The Challenge of Measuring Proteins in Live Cells
Understanding disease pathways and drug-target interactions often hinges on measuring specific proteins inside cells. Traditionally, scientists tag the protein of interest – for example with a fluorescent reporter or epitope label – which usually requires genetically modifying cells to express a tagged version of the protein. While this works in engineered cell lines, many biologically critical cell types (especially primary cells from patients or blood) are notoriously difficult to modify. And even when it does work the tag can alter the biology of the protein
Electroporation and viral vectors used to introduce tags or genes can severely stress or even fail in these cells: electroporation can cause substantial toxicity and gene dysregulation, and many viruses cannot infect quiescent primary cells1. This leaves researchers in a bind: How do we quantify a protein in live, hard-to-engineer cells without weeks of making custom cell lines or risking cell health?

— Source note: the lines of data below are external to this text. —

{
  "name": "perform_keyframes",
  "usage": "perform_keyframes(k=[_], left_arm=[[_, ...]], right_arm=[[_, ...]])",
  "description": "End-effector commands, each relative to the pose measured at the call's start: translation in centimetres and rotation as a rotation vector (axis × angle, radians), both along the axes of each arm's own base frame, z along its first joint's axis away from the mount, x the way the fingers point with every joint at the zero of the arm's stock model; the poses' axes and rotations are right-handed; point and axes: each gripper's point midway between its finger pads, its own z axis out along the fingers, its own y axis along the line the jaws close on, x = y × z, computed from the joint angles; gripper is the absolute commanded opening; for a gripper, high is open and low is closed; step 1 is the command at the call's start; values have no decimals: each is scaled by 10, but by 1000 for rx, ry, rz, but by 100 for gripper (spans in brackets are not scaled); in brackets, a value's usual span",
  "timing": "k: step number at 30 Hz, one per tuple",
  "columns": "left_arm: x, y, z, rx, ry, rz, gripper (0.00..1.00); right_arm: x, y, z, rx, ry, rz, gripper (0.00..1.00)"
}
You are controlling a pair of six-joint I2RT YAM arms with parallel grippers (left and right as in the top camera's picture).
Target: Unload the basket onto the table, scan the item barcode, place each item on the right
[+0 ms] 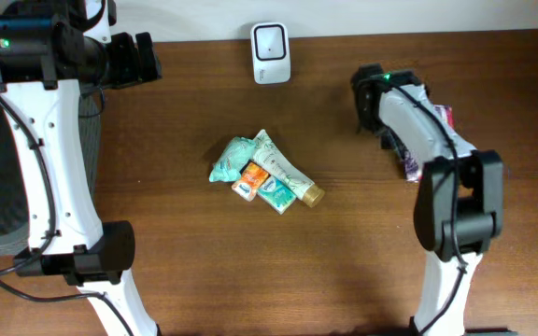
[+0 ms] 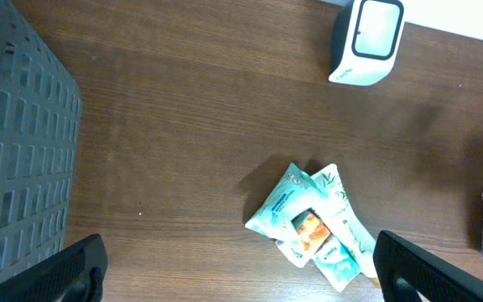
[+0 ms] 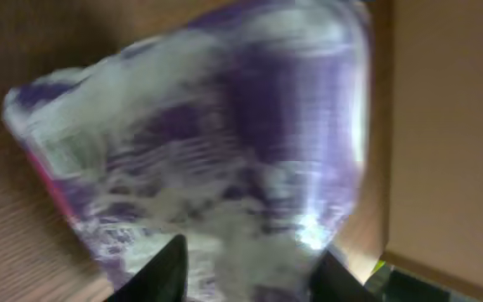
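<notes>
The purple and pink packet [image 3: 225, 143] fills the right wrist view, blurred, with my right gripper [image 3: 250, 260] shut on it. From overhead only its edges [image 1: 443, 118] show from under the right arm, at the right of the table; the left wrist view catches a strip of the packet. The white scanner [image 1: 271, 51] stands at the back edge, well to the left of the packet. My left gripper [image 2: 241, 268] hangs high at the far left, open and holding nothing.
A pile of green and orange sachets with a tube [image 1: 264, 173] lies mid-table. A dark mesh basket [image 2: 15, 143] stands off the left side. The right arm's links cross above the packet.
My right gripper, still shut on the packet, has gone from just right of the scanner's front to farther right. The packet now lies mostly under the arm. The left arm is unchanged.
First my right gripper stood open right over the packet on the table. Then it was open at the far right with the packet lying beside it. Later it was shut on the packet near the scanner, and now holds it farther right.
</notes>
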Motion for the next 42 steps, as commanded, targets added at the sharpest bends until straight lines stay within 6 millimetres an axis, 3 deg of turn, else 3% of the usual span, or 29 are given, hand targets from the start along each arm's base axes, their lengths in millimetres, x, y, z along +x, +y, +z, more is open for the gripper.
perform_keyframes(k=[1,2,4,6,8,10,11,12,18,20,22,27,28,29,30,31,33,36,38,42], left_arm=[[-6,-2,14,-6,-39,-10,99],[-6,-2,14,-6,-39,-10,99],[-6,-2,14,-6,-39,-10,99],[-6,-2,14,-6,-39,-10,99],[-6,-2,14,-6,-39,-10,99],[-6,-2,14,-6,-39,-10,99],[-6,-2,14,-6,-39,-10,99],[-6,-2,14,-6,-39,-10,99],[-6,-2,14,-6,-39,-10,99],[-6,-2,14,-6,-39,-10,99],[-6,-2,14,-6,-39,-10,99],[-6,-2,14,-6,-39,-10,99],[-6,-2,14,-6,-39,-10,99],[-6,-2,14,-6,-39,-10,99],[-6,-2,14,-6,-39,-10,99],[-6,-2,14,-6,-39,-10,99],[-6,-2,14,-6,-39,-10,99],[-6,-2,14,-6,-39,-10,99],[-6,-2,14,-6,-39,-10,99],[-6,-2,14,-6,-39,-10,99]], right_arm=[[6,46,-4,108,-25,54,70],[9,65,-5,158,-8,102,75],[14,122,-4,320,26,237,72],[20,173,10,452,-10,313,80],[29,187,35,477,-56,343,80],[38,177,65,487,-108,326,80],[43,154,80,493,-130,275,79],[43,137,79,536,-105,248,72],[15,79,39,1143,73,266,72],[8,54,16,1224,50,195,72],[8,49,-1,1325,-6,155,72],[0,73,-52,1497,-74,162,72],[-2,77,-63,1496,-80,142,68],[-3,79,-72,1496,-92,115,53],[-3,80,-78,1498,-101,80,17],[-2,82,-77,1506,-108,41,4],[5,84,-64,1537,-134,13,4],[40,101,-16,1605,-223,27,4],[70,123,17,1593,-285,120,4],[151,180,80,1561,-590,254,4]])
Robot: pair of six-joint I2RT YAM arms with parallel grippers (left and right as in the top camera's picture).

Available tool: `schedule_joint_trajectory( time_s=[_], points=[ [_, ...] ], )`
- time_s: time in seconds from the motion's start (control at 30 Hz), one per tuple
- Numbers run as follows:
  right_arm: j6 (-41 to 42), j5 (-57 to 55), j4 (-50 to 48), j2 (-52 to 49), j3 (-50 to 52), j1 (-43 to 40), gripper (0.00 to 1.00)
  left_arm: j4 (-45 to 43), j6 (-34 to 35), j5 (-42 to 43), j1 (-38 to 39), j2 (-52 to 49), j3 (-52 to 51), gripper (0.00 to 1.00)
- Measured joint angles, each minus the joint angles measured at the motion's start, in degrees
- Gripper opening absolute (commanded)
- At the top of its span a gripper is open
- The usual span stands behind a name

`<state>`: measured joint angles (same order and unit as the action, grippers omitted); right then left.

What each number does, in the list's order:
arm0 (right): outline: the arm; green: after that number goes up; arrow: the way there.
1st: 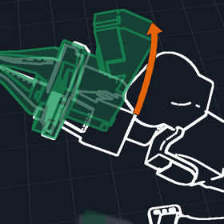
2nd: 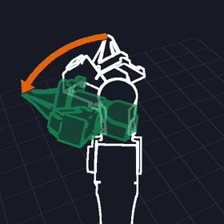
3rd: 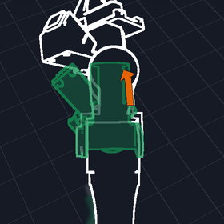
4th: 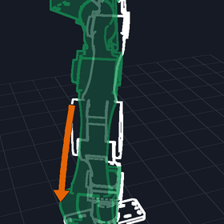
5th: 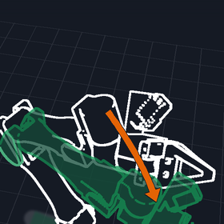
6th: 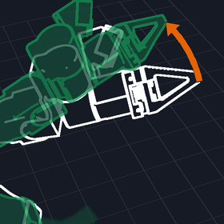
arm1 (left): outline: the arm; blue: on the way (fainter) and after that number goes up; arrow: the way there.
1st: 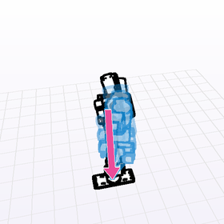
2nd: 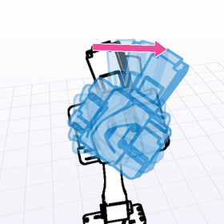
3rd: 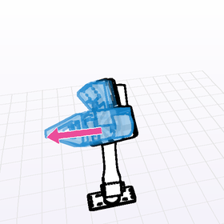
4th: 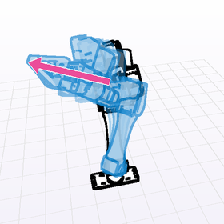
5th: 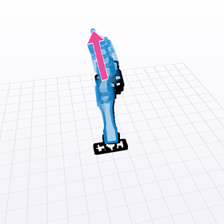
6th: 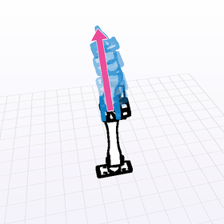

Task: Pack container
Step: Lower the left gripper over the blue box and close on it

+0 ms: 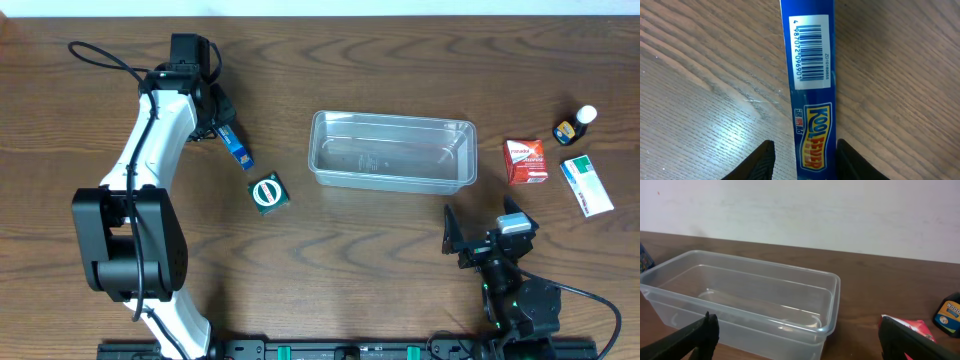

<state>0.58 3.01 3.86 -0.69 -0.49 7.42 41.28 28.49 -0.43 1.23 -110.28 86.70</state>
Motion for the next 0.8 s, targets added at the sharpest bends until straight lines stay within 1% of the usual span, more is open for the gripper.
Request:
schedule_joint_trajectory(
  time_s=[0.07,0.17,0.2,0.6,0.67,0.8],
  points=[
    [0.0,0.0,0.0,0.0,0.0,0.0,0.99,-0.13,0.0,0.0,0.0,0.02,0.0,0.36],
    [0.0,0.0,0.0,0.0,0.0,0.0,0.99,-0.24,0.02,0.0,0.0,0.0,0.0,0.26],
    [0.0,0.0,0.0,0.0,0.0,0.0,0.99,-0.26,-0.07,-0.02,0.0,0.0,0.0,0.25],
    [0.0,0.0,0.0,0.0,0.0,0.0,0.99,-0.15,-0.17,0.0,0.0,0.02,0.0,0.25],
    [0.0,-0.02,0.0,0.0,0.0,0.0,0.99,-0.24,-1.07,0.0,0.0,0.0,0.0,0.26],
    [0.0,0.0,0.0,0.0,0.0,0.0,0.99,-0.42,-5.09,-0.02,0.0,0.02,0.0,0.26]
  ],
)
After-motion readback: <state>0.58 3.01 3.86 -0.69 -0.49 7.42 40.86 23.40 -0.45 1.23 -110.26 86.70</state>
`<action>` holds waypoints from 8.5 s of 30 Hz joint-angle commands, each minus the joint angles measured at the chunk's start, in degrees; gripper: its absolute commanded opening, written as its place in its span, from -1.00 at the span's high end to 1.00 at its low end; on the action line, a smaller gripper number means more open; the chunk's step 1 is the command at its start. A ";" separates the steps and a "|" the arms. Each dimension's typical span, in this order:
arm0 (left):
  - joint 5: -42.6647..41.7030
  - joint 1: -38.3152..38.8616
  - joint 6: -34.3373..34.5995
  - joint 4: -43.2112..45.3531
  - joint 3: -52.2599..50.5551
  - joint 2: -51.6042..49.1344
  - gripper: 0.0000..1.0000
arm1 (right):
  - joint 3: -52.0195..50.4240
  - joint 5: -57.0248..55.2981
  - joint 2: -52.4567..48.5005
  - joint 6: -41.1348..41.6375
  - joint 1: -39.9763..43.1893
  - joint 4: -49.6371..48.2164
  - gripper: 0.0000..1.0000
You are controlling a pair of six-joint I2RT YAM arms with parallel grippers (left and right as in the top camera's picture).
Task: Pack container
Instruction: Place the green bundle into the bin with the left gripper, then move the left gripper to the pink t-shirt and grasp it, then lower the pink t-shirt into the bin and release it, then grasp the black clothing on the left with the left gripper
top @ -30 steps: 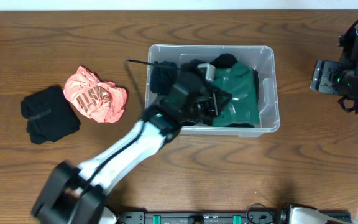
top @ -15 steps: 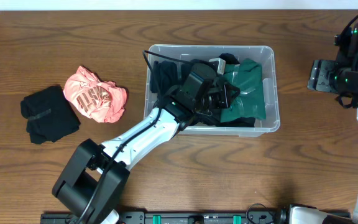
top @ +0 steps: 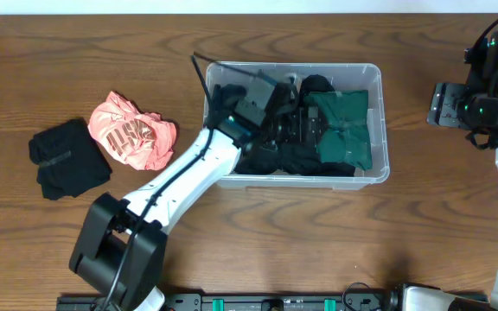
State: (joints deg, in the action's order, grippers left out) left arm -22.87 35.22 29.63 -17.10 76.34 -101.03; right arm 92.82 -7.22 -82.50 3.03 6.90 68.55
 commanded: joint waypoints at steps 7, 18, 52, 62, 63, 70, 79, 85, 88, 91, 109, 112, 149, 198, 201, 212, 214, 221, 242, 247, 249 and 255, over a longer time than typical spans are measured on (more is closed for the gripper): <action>8.81 3.34 -16.79 -2.14 8.11 0.55 0.37 | -0.48 0.44 -0.35 0.79 0.22 -0.11 -0.57; 8.79 4.50 -16.94 -3.67 8.11 -10.86 0.73 | -0.50 1.05 -0.35 0.79 0.22 0.04 -0.58; -0.07 -56.61 -19.74 -34.47 4.66 -1.38 -0.96 | -0.70 1.05 -0.39 0.79 0.22 0.02 -0.59; -5.73 -57.48 -20.83 -30.25 4.66 -14.62 -0.97 | -0.70 1.05 -0.39 0.79 0.22 0.07 -0.61; -5.70 -57.48 -20.83 -30.25 4.66 -14.84 -0.91 | -0.70 1.05 -0.39 0.79 0.22 0.07 -0.61; -5.68 -57.48 -21.31 -30.16 4.68 -12.92 0.63 | -0.70 1.05 -0.37 0.79 0.22 0.85 -0.64; -7.82 -56.28 -22.12 -32.06 4.83 4.07 0.88 | -0.70 1.05 -0.37 0.79 0.22 1.68 -0.64; -12.11 -46.90 -22.10 -31.85 4.83 20.37 0.88 | -0.70 1.05 -0.37 0.79 0.22 1.53 -0.64; -12.07 -34.38 -22.12 -29.86 4.83 26.29 0.88 | -0.70 1.05 -0.37 0.79 0.22 1.51 -0.64; -12.04 -24.46 -22.12 -26.86 4.83 26.86 0.88 | -0.70 1.05 -0.37 0.79 0.22 1.53 -0.64; -12.24 -3.28 -22.38 -16.87 4.83 2.67 0.88 | -0.70 1.05 -0.37 0.79 0.22 1.55 -0.64; -12.26 -6.19 -22.34 -17.09 4.83 0.02 0.42 | -0.70 1.05 -0.37 0.76 0.22 1.64 -0.65; -4.26 -6.21 -26.10 -11.96 11.23 -12.46 0.43 | -0.70 1.05 -0.39 0.76 0.22 1.60 -0.65; 12.50 1.42 -28.55 -34.80 18.47 3.89 0.08 | -0.70 1.05 -0.39 0.76 0.22 2.36 -0.65; 17.46 -3.21 -28.55 -35.89 18.53 11.69 -0.91 | -0.70 1.05 -0.39 0.76 0.22 2.32 -0.65; 17.27 -45.88 -24.76 -43.23 16.00 17.97 -0.96 | -0.70 1.07 -0.39 0.76 0.22 2.29 -0.66; 16.90 -53.09 -24.61 -43.04 14.80 15.85 -0.96 | -0.70 1.07 -0.39 0.76 0.22 2.32 -0.66; 13.42 -72.41 -24.68 -39.41 13.88 3.43 -0.96 | -0.70 1.07 -0.39 0.76 0.22 2.43 -0.66; -5.68 -80.83 -39.23 -35.50 13.88 -25.27 -0.97 | -0.70 1.05 -0.39 0.76 0.22 2.12 -0.66; -13.00 -79.76 -39.21 -36.94 13.90 -25.59 0.34 | -0.70 1.05 -0.39 0.76 0.22 2.01 -0.66; -16.24 -79.17 -39.23 -38.07 13.90 -24.76 0.71 | -0.70 1.05 -0.39 0.76 0.22 2.01 -0.66; -23.74 -75.58 -38.56 -39.85 14.12 -17.77 0.88 | -0.70 1.05 -0.39 0.76 0.22 1.92 -0.66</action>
State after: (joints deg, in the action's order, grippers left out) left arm -39.97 -42.54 -8.84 -56.38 90.43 -124.57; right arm 92.18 -6.15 -82.78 3.03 6.90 70.63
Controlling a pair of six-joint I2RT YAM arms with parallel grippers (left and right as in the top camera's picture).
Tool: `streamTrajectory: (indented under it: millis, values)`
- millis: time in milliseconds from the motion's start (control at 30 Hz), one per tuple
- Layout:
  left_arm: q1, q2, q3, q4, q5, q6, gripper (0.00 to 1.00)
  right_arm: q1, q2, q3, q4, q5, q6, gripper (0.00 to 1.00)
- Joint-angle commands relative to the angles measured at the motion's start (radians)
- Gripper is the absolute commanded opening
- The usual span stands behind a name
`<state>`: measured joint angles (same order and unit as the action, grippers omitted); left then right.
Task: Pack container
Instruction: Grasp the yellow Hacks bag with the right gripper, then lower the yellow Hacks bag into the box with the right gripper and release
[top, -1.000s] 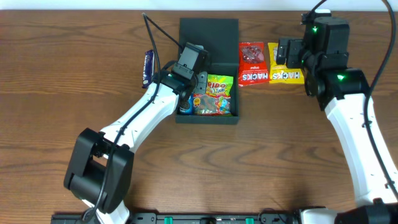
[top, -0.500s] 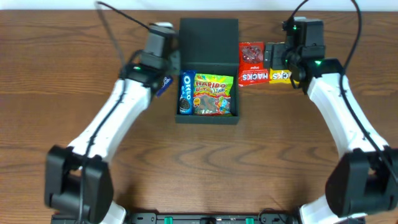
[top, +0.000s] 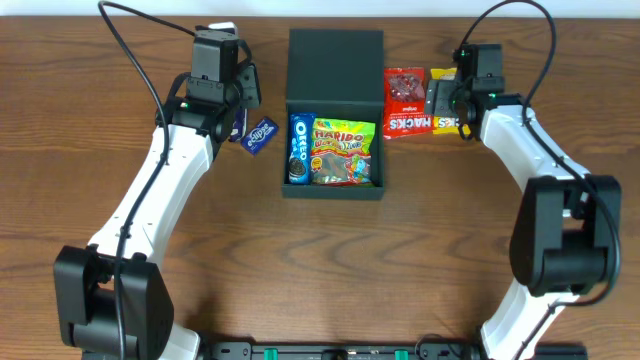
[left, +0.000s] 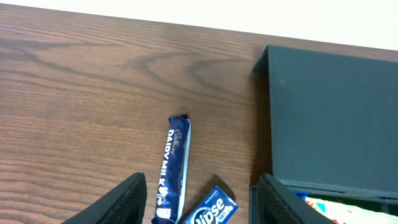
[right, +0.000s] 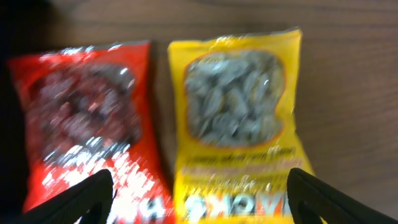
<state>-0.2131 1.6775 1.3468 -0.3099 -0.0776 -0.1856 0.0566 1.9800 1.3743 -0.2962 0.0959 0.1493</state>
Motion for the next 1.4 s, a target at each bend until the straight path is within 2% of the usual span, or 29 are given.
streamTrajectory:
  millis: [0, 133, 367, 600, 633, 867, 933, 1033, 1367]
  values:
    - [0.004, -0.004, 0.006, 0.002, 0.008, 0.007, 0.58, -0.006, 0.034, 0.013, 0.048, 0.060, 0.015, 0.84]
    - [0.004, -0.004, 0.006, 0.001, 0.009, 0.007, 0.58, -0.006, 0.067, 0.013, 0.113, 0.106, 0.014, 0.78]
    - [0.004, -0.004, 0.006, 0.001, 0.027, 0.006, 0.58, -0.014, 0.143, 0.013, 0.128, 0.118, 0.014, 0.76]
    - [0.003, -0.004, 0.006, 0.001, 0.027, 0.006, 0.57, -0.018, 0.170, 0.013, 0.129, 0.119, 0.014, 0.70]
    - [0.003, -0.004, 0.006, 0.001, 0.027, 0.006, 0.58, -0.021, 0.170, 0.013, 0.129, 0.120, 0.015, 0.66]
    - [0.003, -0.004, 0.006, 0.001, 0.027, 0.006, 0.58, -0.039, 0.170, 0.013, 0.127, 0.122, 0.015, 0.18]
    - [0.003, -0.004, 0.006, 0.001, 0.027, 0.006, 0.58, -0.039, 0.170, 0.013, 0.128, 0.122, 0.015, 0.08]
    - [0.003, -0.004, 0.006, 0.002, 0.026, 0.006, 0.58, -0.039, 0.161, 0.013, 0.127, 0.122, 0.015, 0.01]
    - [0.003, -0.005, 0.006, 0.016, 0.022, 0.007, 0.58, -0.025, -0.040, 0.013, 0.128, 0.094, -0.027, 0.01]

A Mechanical Solution: Portal’s Mechanoporation Approach
Enter mechanoporation – a physical method to deliver probes into cells by briefly squeezing them through small pores. The concept is simple: force cells through a small constriction to mechanically disrupt the membrane for a brief time, so that large molecules ranging from nanotubes to full-size proteins diffuse directly into the cytosol in dozens of cell types (including hard-to-transfect primary cells)3, 4. Crucially, this technique doesn’t rely on any specific cell-surface markers or custom vectors – it’s a universal, vector-free delivery platform driven by physics rather than biology1.
Directly Measuring Intracellular Proteins without Tags
How does mechanoporation help measure untagged proteins? By allowing the directintroduction of targeted probes (like antibodies) with conjugated detection moieties (like fluorophores) into living cells. Instead of engineering the cell to express a tagged protein, we deliver a tag to the protein inside the cell. Portal’s mechanoporation technology can deliver essentially any membrane-impermeable reagents into the cell cytosol – including antibodies that bind your protein of interest3.
Mechanoporation has shown effective cytosolic delivery of whole antibodies (~150 kDa) into cells alongside other large molecules with high efficiency1. Notably, multiple cargoes can be delivered at once. This multiplexed delivery means researchers could introduce several labeled antibodies in one step – for instance, to label and visualize multiple distinct intracellular proteins in a live cell.